To help classifying those clients, let's use a implementation of the Bayesian Classification algorithm that will work with only many attributes that has nominal (categorical) values. This implementation was written with Python Script 'bayesian_classify.py' .

>>> python bayesian_classify.py 'C:\dataset.txt' 'DEFAULTER' 'MALE;SINGLE;HIGHSCHOOL_INCOMPLETE;ONE_MINIMUM_SALARY' 1

Figure 03. The bayesian_classify.py call

The first parameter that must be passed as argument of the script is the data set file path. The second parameter must indicate the list of columns used at the classification, all then splitted by comma and at one string. The third parameter shows the column that has the classifications. The fourth parameter must receive the unknown data pattern values list split by comma and in the same order of the attributes passed in the second parameter. The Figure 03 shows the call of the script at the console based on the example shown above.

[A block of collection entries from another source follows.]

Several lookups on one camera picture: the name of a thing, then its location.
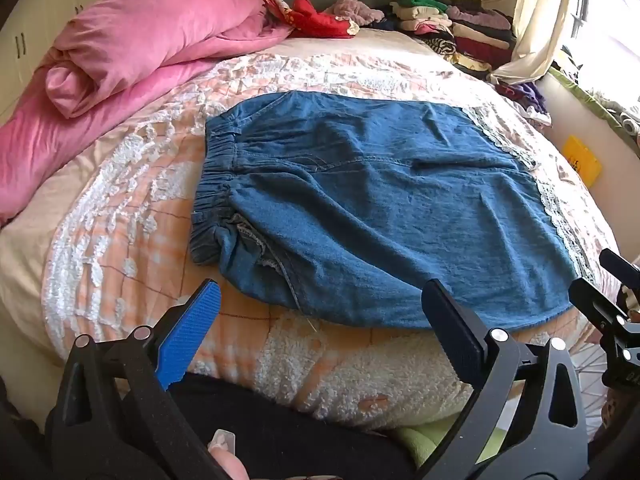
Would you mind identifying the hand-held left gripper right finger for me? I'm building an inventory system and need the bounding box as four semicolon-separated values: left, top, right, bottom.
417;278;591;480

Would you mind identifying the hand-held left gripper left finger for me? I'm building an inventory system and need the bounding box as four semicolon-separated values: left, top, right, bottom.
45;278;226;480

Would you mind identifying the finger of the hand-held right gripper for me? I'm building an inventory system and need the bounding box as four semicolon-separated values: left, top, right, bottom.
599;248;640;286
570;277;630;346

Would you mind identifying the blue denim pants lace trim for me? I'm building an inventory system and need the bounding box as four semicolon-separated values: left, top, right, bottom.
189;91;596;330

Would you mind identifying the person's left hand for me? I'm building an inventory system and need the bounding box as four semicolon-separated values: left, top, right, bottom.
207;429;251;480

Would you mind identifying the light green cloth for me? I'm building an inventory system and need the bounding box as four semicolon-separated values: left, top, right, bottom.
390;415;506;466

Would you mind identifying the yellow box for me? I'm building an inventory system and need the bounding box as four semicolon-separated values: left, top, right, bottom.
562;135;603;188

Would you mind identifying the black garment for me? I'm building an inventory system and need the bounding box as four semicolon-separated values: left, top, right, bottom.
120;375;416;480

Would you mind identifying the green window sill cover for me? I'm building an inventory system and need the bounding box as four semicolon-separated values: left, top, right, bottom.
550;65;640;146

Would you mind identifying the peach white fleece bedspread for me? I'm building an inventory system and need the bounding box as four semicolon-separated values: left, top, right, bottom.
0;27;621;433

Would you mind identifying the purple cloth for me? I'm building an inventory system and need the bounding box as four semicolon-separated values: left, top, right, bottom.
497;80;553;126

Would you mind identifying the cream curtain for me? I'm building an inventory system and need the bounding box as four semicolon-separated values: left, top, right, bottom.
490;0;576;86

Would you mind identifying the stack of folded clothes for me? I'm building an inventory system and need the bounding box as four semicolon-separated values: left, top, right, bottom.
370;0;518;81

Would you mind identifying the pink quilt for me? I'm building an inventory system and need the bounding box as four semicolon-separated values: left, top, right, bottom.
0;0;296;226

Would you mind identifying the red patterned cloth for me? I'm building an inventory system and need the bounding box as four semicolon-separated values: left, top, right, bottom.
255;0;361;38

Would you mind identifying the cream wardrobe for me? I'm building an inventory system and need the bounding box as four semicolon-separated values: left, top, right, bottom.
0;0;121;126

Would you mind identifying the mauve fuzzy cloth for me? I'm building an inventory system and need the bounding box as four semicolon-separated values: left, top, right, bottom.
322;0;386;28

The Script has one more parameter. If this parameter is passed as 0, the script returns all probabilities of each class. If the parameter is passed as 1, the script returns only the classification of the unknown data. The Figure 04 shows the result of the call of the script presented at the Figure 03.

>>> DEFAULTER=NO
Figure 03. Execution of the bayesian_classifier.py returning the classification.

Therefore, it must have to be considered some observations before using the Bayesian Classifier. It's necessaty that the training set must be correct and consistent, since one line that presents some wrong value can compromise the final result. Other drawback of the algorithm is when there is missing value in the attribute, so the probability is assigned to 0, which makes difficult to give the correct classification of certain samples. Anyway, some techniques have been presented to go around these problems, but it's not the scope of this article now.